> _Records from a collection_
----------------

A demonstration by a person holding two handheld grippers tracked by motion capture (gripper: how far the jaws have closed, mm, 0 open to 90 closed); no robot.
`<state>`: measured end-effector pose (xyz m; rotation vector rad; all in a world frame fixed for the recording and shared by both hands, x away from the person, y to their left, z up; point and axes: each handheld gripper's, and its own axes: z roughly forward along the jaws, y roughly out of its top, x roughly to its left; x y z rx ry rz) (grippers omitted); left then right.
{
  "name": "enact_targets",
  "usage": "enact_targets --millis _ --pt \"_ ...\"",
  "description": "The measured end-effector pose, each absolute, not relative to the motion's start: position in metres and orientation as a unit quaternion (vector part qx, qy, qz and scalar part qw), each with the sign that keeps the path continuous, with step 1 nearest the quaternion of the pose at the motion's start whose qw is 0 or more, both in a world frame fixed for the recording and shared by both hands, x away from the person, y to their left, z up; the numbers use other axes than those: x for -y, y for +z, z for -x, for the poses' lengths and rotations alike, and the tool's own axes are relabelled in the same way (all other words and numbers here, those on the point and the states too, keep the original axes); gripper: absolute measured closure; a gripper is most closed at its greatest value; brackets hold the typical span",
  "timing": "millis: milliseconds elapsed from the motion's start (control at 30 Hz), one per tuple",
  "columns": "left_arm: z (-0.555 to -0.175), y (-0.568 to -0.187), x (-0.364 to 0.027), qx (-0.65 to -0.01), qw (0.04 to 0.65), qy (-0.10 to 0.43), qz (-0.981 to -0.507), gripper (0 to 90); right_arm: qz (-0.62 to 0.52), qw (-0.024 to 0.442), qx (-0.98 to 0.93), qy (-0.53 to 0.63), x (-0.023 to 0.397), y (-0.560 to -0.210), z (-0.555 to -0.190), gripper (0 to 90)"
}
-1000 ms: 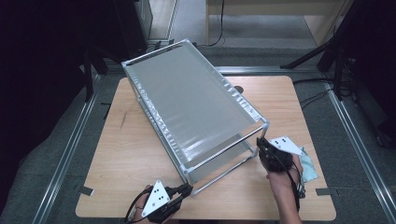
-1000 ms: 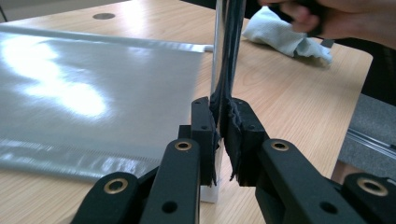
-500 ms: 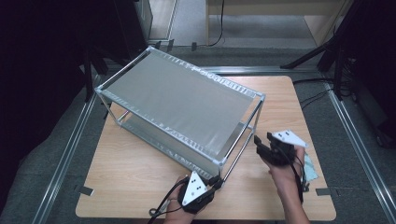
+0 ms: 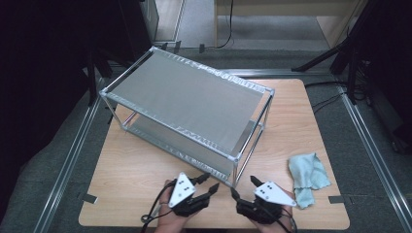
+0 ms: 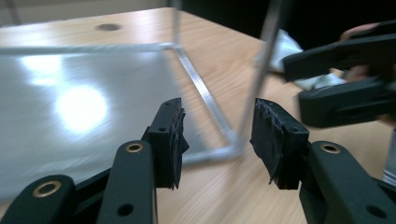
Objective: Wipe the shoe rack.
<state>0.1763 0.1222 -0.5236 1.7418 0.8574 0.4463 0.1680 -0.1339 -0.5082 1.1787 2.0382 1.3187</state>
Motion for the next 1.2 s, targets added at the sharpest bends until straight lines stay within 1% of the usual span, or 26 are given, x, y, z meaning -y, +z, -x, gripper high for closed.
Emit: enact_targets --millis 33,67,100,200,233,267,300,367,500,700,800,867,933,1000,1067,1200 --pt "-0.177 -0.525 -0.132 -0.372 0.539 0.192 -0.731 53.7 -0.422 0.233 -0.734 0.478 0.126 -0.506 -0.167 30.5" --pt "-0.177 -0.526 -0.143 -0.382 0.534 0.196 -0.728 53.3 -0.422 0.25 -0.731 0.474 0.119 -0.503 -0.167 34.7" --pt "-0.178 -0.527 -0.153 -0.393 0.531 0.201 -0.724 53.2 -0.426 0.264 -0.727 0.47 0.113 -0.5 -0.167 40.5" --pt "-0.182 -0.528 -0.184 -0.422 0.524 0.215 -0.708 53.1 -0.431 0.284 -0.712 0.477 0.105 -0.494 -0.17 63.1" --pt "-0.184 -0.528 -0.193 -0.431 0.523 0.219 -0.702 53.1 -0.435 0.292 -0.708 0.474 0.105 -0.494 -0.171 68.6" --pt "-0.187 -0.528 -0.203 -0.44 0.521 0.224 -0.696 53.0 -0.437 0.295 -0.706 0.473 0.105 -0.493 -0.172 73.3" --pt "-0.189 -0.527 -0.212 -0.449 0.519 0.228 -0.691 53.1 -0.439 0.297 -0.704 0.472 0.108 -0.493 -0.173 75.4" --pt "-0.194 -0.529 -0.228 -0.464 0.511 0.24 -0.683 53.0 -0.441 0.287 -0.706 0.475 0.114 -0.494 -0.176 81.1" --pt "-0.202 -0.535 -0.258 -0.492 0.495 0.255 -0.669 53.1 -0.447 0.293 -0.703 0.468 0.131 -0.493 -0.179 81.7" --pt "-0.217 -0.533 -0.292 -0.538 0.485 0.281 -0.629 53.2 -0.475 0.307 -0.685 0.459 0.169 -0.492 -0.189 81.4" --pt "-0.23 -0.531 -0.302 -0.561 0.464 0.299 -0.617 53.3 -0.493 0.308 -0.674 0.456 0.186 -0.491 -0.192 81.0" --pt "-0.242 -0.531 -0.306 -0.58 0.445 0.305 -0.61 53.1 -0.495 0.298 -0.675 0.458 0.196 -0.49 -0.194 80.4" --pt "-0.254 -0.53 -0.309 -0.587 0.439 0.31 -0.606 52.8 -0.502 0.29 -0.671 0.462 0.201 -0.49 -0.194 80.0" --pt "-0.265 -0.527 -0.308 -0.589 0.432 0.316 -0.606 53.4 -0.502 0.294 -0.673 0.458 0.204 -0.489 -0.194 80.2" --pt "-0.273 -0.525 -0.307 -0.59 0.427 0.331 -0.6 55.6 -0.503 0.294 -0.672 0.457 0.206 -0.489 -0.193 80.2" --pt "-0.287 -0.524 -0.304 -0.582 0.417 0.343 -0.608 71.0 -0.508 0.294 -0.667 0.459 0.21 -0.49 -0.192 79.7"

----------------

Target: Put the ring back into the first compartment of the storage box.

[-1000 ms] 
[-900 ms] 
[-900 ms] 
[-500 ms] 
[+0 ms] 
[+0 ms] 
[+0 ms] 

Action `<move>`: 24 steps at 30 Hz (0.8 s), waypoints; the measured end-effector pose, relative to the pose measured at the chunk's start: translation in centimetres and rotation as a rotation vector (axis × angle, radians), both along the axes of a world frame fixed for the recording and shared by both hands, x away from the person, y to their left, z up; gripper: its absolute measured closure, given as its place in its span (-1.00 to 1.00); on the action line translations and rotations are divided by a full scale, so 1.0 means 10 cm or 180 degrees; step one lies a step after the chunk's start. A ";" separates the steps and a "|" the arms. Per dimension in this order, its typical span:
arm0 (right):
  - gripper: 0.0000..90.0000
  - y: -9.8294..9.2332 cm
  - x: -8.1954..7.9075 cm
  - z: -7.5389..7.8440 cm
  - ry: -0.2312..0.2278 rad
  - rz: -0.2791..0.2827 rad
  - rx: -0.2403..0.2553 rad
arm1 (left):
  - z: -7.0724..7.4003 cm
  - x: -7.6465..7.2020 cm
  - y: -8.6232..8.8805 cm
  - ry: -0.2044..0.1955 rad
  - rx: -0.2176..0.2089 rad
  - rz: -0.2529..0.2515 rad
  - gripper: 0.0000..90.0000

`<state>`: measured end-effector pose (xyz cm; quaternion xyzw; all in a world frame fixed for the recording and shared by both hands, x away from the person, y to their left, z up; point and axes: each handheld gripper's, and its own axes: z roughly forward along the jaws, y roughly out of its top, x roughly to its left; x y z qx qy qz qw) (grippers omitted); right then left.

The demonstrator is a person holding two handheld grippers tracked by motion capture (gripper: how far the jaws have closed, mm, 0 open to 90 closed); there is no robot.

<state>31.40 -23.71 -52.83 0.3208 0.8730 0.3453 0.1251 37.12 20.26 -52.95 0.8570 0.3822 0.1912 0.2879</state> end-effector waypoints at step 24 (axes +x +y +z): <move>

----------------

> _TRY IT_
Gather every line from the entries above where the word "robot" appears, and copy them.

> _YOUR RESPONSE_
A demonstration by a person holding two handheld grippers tracked by motion capture (gripper: how far the jaws have closed, mm, 0 open to 90 closed); no robot.
The demonstrator is a person holding two handheld grippers tracked by motion capture (gripper: how far the jaws have closed, mm, 0 open to 90 closed); there is no robot.

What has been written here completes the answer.